Although many studies have demonstrated that hemodialysis through an arteriovenous access is associated with better clinical outcomes than a central venous catheter,[5–10] a number of barriers must be overcome to achieve successful arteriovenous access construction; chief among these is late referral of patients for permanent access creation.[37] In addition, there remains uncertainty regarding the benefits of early arteriovenous access creation as the preferred management strategy in pre-dialysis CKD patients progressing to ESRD, given the risk of premature access-related complications and undefined cost-effectiveness of the procedure.[38] Given these circumstances, our results could be a novel incentive for advanced CKD patients to pursue timely creation of an AVF/AVG.
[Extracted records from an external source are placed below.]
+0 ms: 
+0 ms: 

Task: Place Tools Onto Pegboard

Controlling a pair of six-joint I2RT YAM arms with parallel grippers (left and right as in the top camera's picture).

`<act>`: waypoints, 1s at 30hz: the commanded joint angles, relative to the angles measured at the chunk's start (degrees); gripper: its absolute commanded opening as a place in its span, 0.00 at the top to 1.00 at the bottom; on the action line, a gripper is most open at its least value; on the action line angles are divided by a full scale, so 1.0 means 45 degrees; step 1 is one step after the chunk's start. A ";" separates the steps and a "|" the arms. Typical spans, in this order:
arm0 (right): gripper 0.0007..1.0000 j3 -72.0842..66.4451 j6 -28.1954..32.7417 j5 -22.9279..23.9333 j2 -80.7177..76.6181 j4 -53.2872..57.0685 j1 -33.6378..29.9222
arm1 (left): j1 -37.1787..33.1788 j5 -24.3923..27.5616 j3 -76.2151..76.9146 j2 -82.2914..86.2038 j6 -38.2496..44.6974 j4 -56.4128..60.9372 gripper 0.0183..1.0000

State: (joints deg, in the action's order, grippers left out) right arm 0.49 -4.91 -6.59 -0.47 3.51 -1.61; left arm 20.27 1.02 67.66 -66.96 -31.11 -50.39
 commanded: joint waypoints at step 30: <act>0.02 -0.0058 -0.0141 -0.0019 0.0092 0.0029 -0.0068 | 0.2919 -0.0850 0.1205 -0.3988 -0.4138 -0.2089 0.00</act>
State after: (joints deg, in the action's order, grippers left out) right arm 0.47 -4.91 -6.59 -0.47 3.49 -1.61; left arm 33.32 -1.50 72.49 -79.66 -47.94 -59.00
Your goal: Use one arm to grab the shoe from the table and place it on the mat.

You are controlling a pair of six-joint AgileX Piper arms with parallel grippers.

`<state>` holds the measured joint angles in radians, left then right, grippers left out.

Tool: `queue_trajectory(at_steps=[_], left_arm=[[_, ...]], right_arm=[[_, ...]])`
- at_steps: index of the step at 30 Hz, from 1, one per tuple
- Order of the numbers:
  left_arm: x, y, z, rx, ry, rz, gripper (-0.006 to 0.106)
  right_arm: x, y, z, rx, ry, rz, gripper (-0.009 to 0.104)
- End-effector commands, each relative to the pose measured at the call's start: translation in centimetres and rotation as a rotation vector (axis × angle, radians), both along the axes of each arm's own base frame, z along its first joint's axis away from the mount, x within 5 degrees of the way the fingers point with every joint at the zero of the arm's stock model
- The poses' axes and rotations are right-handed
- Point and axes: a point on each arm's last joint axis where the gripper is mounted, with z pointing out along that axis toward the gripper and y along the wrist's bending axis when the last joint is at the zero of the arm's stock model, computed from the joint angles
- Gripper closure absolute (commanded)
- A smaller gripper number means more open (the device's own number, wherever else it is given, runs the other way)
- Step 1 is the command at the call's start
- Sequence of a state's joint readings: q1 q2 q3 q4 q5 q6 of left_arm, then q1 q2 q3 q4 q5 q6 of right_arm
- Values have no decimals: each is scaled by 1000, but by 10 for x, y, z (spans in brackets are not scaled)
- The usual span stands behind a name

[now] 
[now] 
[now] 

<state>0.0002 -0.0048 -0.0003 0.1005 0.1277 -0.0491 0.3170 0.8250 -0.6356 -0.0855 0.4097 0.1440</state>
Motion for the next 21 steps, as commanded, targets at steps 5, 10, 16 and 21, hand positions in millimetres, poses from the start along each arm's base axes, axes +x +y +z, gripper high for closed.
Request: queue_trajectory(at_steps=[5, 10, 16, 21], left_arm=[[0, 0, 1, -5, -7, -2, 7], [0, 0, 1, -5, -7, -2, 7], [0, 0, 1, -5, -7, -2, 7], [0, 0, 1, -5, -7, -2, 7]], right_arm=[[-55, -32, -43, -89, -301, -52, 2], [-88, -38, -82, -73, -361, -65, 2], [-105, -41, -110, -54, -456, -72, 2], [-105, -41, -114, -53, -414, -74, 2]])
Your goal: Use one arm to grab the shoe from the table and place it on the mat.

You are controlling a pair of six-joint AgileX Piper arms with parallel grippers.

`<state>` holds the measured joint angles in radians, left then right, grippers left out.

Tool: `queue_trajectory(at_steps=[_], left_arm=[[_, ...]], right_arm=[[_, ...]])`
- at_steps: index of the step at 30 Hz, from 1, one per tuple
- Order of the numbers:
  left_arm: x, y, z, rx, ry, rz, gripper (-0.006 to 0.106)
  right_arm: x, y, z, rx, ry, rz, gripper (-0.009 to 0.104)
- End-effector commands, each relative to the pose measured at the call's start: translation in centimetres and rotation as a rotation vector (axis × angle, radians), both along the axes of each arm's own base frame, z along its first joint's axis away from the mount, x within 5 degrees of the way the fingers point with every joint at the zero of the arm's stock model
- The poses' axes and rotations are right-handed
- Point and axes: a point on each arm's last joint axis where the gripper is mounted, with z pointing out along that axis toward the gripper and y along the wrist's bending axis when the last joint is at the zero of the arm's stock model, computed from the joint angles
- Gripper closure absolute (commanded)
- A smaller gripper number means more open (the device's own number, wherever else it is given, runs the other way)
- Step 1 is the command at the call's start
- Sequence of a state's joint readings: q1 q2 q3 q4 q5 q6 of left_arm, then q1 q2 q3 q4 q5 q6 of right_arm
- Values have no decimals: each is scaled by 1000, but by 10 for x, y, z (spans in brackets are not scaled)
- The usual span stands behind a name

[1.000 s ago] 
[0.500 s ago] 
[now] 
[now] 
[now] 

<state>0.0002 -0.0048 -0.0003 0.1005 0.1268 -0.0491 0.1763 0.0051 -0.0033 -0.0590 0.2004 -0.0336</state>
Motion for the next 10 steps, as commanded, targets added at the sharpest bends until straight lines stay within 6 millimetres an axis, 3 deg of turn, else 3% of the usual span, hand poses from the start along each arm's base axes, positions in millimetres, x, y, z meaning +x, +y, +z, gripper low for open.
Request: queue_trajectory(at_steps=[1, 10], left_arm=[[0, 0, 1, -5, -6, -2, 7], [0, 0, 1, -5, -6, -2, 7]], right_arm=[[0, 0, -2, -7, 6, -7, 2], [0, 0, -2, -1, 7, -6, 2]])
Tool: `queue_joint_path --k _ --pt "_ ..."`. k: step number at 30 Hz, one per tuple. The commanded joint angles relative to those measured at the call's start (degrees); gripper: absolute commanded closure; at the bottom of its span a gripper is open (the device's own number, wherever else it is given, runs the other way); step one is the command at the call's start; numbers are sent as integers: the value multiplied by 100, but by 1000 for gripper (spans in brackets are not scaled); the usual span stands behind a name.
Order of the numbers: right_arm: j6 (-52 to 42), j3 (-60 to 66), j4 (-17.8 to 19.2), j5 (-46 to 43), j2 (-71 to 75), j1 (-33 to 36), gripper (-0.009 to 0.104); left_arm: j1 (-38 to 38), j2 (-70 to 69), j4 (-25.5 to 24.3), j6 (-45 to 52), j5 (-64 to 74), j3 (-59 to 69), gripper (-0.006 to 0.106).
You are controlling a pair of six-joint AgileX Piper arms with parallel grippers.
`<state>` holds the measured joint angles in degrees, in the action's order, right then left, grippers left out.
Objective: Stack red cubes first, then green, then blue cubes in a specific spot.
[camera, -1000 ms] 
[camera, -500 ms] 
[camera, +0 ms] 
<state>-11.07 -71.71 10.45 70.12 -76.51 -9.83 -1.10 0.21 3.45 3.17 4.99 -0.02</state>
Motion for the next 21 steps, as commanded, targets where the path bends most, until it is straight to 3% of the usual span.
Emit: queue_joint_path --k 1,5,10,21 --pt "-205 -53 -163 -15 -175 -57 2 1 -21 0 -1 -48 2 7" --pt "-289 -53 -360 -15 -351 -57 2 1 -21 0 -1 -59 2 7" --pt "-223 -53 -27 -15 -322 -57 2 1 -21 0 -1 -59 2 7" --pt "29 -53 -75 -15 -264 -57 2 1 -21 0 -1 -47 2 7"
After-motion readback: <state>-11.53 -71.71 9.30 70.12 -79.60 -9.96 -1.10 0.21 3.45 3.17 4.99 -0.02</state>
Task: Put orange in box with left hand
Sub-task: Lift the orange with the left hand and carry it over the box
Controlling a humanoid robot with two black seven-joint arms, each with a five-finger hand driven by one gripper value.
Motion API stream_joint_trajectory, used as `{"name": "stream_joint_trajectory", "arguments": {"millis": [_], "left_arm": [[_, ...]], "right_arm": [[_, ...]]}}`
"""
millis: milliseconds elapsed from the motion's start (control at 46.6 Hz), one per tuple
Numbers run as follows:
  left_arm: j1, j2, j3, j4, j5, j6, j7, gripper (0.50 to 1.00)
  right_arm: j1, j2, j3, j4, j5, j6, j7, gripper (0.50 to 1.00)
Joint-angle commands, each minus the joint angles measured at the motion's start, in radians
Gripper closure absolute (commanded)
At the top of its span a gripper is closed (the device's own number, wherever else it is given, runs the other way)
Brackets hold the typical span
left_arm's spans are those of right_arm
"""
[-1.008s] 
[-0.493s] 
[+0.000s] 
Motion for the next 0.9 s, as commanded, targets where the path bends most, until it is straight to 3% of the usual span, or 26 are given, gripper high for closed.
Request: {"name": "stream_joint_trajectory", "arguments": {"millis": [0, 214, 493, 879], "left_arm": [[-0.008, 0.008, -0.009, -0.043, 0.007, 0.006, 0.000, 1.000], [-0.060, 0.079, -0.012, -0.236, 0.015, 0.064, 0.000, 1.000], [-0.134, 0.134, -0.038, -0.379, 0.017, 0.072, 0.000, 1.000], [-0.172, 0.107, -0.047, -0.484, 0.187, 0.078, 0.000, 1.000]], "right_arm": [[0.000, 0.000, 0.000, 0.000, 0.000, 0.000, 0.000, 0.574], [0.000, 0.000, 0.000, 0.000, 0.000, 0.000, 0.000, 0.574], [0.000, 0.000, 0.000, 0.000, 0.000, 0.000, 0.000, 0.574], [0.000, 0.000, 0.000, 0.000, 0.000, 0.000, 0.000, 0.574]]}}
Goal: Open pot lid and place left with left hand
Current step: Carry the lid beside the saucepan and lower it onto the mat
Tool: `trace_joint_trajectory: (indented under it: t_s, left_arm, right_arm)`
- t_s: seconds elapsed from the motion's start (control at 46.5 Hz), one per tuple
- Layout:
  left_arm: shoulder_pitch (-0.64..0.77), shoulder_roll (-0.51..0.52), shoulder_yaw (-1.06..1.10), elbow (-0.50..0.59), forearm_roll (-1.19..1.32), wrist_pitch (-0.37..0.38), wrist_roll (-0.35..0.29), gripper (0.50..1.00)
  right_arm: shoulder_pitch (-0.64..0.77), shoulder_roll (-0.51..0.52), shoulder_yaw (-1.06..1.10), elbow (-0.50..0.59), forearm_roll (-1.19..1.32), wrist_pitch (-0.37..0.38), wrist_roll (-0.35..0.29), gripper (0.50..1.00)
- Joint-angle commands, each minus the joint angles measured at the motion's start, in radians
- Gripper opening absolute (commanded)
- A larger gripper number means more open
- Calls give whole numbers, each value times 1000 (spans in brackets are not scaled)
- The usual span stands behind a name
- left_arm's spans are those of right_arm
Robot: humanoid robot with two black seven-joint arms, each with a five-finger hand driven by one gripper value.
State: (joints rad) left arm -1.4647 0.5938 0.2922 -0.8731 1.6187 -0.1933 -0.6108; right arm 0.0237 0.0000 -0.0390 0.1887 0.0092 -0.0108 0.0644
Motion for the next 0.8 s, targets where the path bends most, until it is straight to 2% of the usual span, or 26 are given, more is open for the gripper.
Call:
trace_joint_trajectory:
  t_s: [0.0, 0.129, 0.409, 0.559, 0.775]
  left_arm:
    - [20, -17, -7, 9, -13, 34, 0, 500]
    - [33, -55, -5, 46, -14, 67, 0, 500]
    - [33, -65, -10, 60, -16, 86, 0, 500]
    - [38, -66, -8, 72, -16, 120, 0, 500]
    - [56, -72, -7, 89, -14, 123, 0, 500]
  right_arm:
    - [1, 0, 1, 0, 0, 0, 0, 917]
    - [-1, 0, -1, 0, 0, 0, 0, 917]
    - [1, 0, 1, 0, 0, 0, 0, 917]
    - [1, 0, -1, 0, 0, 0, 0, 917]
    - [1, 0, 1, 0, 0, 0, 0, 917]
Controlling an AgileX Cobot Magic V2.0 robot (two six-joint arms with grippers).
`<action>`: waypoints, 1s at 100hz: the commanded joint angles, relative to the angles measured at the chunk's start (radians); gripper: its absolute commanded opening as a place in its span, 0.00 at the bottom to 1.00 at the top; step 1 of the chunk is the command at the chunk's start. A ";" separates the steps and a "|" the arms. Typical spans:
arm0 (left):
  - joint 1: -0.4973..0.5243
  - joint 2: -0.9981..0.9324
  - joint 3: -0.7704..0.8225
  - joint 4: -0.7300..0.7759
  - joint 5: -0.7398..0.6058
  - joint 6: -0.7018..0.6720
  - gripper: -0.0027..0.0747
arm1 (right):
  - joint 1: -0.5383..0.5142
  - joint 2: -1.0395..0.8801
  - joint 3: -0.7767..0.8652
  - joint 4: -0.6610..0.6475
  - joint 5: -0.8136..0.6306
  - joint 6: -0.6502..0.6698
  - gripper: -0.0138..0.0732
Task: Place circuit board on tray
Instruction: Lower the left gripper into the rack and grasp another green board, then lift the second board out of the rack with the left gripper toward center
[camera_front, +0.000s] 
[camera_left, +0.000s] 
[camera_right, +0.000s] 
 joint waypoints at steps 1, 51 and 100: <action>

Our study is notable for its large sample size of late-stage NDD-CKD patients transitioning to dialysis, and for being representative of veterans in the entire geographic United States; however, several limitations need to be acknowledged. This study was observational, and hence, the results do not allow us to infer causality but merely associations between AVF/AVG creation and eGFR slopes. Most of our patients consisted of male veterans; therefore, the results may not be generalizable to women or patients from other geographical areas. Data related to AVF/AVG blood flow measured in a quantitative manner were not available; hence, the AVF/AVG maturation status was defined based on procedure codes and the type of vascular access at the time of dialysis initiation. Information about vascular access procedures was obtained from diagnostic codes recorded during care in a VA facility. Thus, there might be misclassification of vascular access status, such that patients who had undergone AVF/AVG creation at a non-VA facility which did not mature would have not been captured and might have been misclassified as comparators. However, this misclassification would tend to underestimate the true change in eGFR slopes of patients without an AVF/AVG. We adjusted predicted eGFR slopes for a variety of important covariates as potential confounders, but we cannot eliminate the possibility of unmeasured confounders, such as proteinuria, muscle mass, changes in volume status and quality of care, which might affect eGFR slopes over time.

In conclusion, the creation of an AVF/AVG is associated with an improvement in the rate of eGFR decline over time in advanced CKD patients irrespective of AVF/AVG maturation status. These findings highlight the potential beneficial effects of AVF/AVG creation on kidney function and suggest that timely creation of AVF/AVG prior to dialysis may contribute to delayed onset of dialysis initiation in advanced CKD patients. Further studies are needed to clarify the underlying mechanisms.